In the 1970's architects built public spaces that included in their designs areas where people could have a bit of privacy, nooks in which to read and places for quiet moments of reflection. As it turned out, these spaces were rarely used. People don't like being by themselves. The duration from person to person varies but generally speaking, people don't want to be alone. It's why bookstores and Starbucks are such popular places to read, study, or just hang out. Places like this have come to be known as "the third place". Public places other than the 2 primary places, home and work. You can go to these places and be left alone while simultaneously being in the presence of others people.

Sculptural Occupants, Home Alone
Instead of joining a gym, some people buy exercise equipment for their home. Sometimes it's one machine, like a treadmill, and sometimes they create their own little mini-gym. Very often, none of it gets used. It's easy to cite lack of discipline as the reason why. This may be true to some extent, but I believe that being alone and working out goes against our hardwired, human nature. It just doesn't feel right.

There are lots of solitary activities that people do: play musical instruments, read, write, draw, tend to their garden. Most of these are mental or involve some level of concentration. Although they might have a physical component these kinds of activities take you outside yourself, they allow you to escape for a while. In the end most in-home exercise equipment loses it utility and becomes a piece of sculpture. Monuments to the hopeful possibility of reshaping ones body, of re-sculpting one's physical form.

These days most people have more than one TV in their home. Some have TVs in every room. It's not uncommon for people to leave the TV on all day, even when no one in the room. Like figurative sculpture, it add presence to the house. It makes people feel less alone.

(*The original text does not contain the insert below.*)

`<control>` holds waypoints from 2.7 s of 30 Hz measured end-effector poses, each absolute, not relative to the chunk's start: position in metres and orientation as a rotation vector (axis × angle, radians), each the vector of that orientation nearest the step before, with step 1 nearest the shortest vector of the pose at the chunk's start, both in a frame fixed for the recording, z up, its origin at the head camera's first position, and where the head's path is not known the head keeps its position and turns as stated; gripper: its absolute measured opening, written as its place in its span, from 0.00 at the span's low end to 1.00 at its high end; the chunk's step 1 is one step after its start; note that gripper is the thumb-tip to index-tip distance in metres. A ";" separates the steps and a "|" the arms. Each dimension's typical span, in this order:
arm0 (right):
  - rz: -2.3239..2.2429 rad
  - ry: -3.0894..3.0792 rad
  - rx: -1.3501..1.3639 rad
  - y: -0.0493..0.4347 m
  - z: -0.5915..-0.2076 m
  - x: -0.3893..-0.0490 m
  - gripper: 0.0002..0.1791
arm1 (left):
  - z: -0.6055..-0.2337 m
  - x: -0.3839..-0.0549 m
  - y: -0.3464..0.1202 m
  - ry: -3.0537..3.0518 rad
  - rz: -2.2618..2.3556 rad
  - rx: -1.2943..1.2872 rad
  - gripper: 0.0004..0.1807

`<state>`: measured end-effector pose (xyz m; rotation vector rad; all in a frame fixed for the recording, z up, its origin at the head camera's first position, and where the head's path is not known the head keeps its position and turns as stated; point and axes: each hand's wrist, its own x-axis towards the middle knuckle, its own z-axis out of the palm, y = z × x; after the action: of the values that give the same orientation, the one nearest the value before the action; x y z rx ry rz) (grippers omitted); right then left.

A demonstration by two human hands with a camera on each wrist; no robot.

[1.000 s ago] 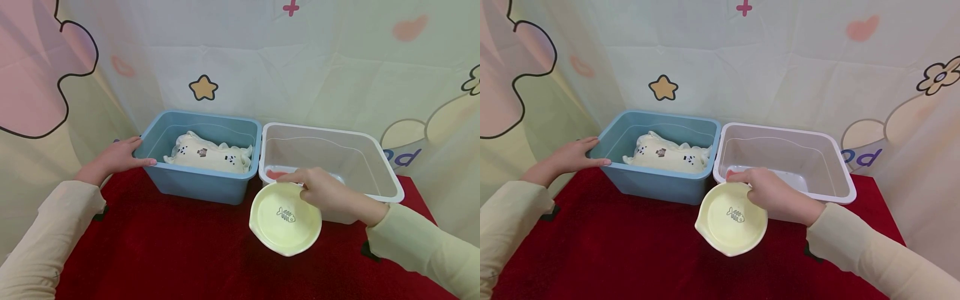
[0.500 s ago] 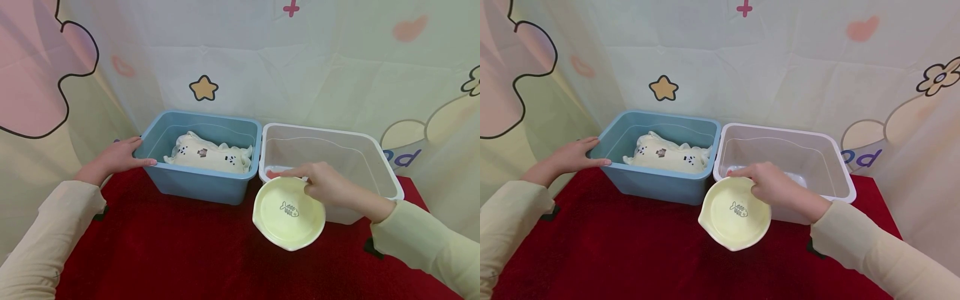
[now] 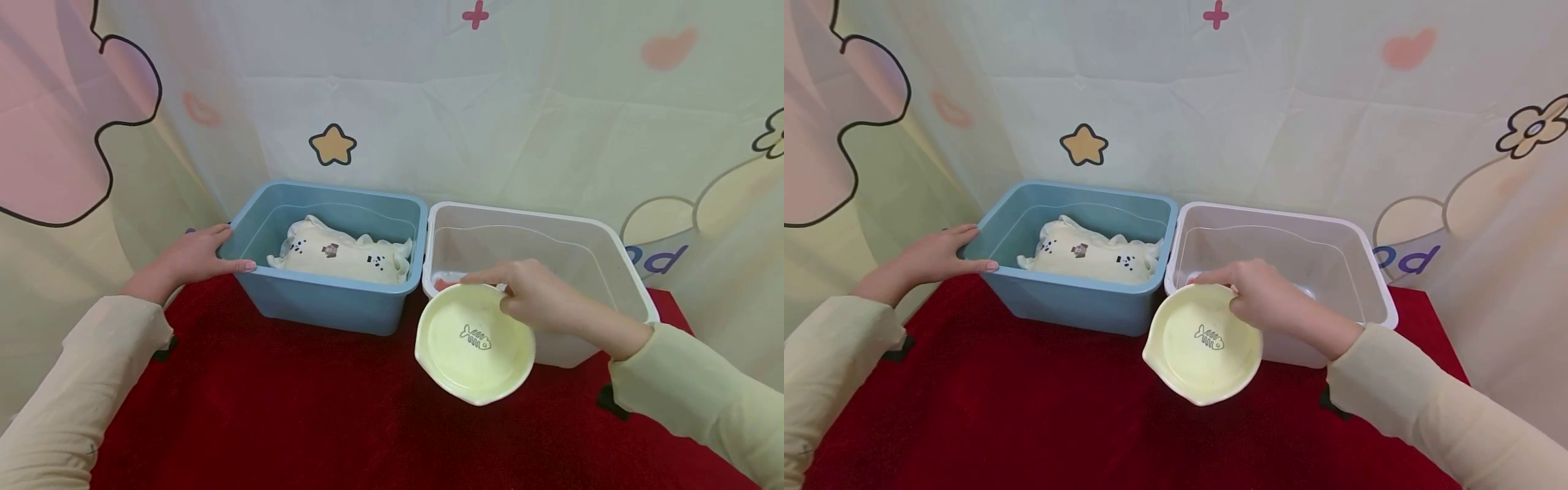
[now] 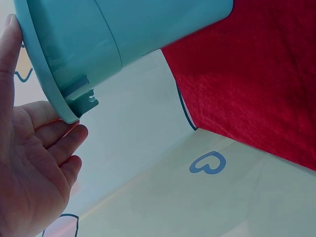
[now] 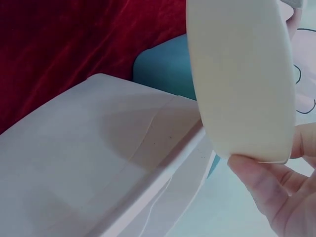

I've have an idea for a  product idea. It's based on the fact that everyone loves people watching. Checking people out, watching the all different kinds of amusing strangers walk by. My idea is a series of DVDs that allow you to people watch from the comfort of your own home. Sound and conversations included. They would be in all sorts of setting. The people could be walking by, passing you on the sidewalk or just standing around. There could be different settings: the mall, the park, New York City sidewalks, Vegas casinos, whatever. There could be interactive DVDs that allow you to move to move around a party to check out different clusters of people, eavesdrop on their conversations. These DVDs are a more direct way of fulfilling the need for presence. Most of all, it's what every home exercise room needs. 


kathleen said...

Fahrenheit 451, by Ray Bradbury. Turns out, not a very good idea.

Thomas Sherman said...

I'm not sure I understand the Fahrenheit reference? But I do like watching things burn

Bob Ichter said...

I agree totally, I can never work out alone [ unless it's running or swimming ] and the only time I feel really good alone is when I'm painting or practicing the piano...I'm not sure about the Vegas DVD, but sign me up for the strip club edition

Thomas Sherman said...

I'm going to start working on that for you Bob. Right away.